▶ **Exercise objective**
Look below for the line with "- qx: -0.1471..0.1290", then give it again exactly, along with every line that comes after it, the final line included.
● ● ● ● ●
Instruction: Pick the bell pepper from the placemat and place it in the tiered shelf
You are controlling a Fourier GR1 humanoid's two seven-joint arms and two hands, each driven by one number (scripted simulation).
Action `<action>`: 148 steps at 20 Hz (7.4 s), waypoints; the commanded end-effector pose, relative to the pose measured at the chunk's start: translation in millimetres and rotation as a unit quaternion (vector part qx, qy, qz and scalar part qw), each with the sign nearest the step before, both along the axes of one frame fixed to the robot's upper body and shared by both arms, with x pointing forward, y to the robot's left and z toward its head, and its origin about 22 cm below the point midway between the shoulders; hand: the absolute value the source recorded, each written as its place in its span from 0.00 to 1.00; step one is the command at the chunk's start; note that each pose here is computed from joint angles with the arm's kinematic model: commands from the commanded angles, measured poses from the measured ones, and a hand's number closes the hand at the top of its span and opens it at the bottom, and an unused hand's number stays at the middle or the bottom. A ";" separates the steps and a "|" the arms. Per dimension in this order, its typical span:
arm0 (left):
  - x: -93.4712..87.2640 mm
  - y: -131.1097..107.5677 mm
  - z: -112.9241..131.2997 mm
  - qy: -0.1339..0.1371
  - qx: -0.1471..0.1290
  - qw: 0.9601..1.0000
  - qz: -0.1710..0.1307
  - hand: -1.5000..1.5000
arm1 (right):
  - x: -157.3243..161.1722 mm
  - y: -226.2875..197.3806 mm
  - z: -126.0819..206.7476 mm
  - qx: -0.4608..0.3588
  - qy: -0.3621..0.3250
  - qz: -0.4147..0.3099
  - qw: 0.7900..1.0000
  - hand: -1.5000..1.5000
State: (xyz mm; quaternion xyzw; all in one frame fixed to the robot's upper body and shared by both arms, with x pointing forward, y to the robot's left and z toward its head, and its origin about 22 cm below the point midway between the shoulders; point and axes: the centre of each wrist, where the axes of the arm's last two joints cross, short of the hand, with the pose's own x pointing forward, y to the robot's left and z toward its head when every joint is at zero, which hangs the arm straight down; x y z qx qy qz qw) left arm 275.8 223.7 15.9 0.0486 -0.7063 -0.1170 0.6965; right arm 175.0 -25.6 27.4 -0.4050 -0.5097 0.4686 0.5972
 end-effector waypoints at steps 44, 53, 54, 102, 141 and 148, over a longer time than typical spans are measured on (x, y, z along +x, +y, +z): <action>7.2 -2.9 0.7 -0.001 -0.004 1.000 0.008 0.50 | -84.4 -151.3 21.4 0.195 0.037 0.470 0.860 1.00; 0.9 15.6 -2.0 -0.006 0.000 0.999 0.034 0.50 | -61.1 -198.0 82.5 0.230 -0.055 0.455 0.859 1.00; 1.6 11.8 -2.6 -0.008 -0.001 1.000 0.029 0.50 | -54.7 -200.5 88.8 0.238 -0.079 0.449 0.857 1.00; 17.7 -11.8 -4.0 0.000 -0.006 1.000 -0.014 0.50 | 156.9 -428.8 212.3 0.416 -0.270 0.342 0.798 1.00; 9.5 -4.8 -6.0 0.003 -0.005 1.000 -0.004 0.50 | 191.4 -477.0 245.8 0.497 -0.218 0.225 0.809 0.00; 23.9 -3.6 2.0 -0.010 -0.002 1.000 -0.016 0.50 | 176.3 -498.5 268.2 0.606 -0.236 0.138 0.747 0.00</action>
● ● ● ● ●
▶ **Task answer**
  - qx: -0.1471..0.1290
  - qw: 0.9601..1.0000
  - qz: -0.1710..0.1307
  - hand: -1.5000..1.5000
arm1 (right):
  - x: -157.3243..161.1722 mm
  - y: -226.2875..197.3806 mm
  - z: -126.0819..206.7476 mm
  - qx: -0.4608..0.3588
  - qy: -0.3621..0.3250
  - qz: -0.4147..0.3099
  - qw: 0.7900..1.0000
  - hand: -1.5000..1.5000
State: (xyz mm; quaternion xyzw; all in one frame fixed to the robot's upper body and shared by both arms, with x pointing forward, y to the robot's left and z toward its head, and its origin about 22 cm below the point midway between the shoulders; point and axes: the centre of each wrist, where the axes of the arm's last two joints cross, short of the hand, with the pose's own x pointing forward, y to the robot's left and z toward its head when every joint is at zero, which hangs the arm straight down; x y z qx qy qz qw) left arm 275.8 223.7 15.9 0.0486 -0.7063 -0.1170 0.6965; right arm 175.0 -25.6 27.4 -0.4050 -0.5097 0.4686 0.5972
 end-effector waypoints at steps 44, 53, 54, 102, 141 and 148, over a longer time than typical spans are measured on (x, y, z along +x, +y, +z): <action>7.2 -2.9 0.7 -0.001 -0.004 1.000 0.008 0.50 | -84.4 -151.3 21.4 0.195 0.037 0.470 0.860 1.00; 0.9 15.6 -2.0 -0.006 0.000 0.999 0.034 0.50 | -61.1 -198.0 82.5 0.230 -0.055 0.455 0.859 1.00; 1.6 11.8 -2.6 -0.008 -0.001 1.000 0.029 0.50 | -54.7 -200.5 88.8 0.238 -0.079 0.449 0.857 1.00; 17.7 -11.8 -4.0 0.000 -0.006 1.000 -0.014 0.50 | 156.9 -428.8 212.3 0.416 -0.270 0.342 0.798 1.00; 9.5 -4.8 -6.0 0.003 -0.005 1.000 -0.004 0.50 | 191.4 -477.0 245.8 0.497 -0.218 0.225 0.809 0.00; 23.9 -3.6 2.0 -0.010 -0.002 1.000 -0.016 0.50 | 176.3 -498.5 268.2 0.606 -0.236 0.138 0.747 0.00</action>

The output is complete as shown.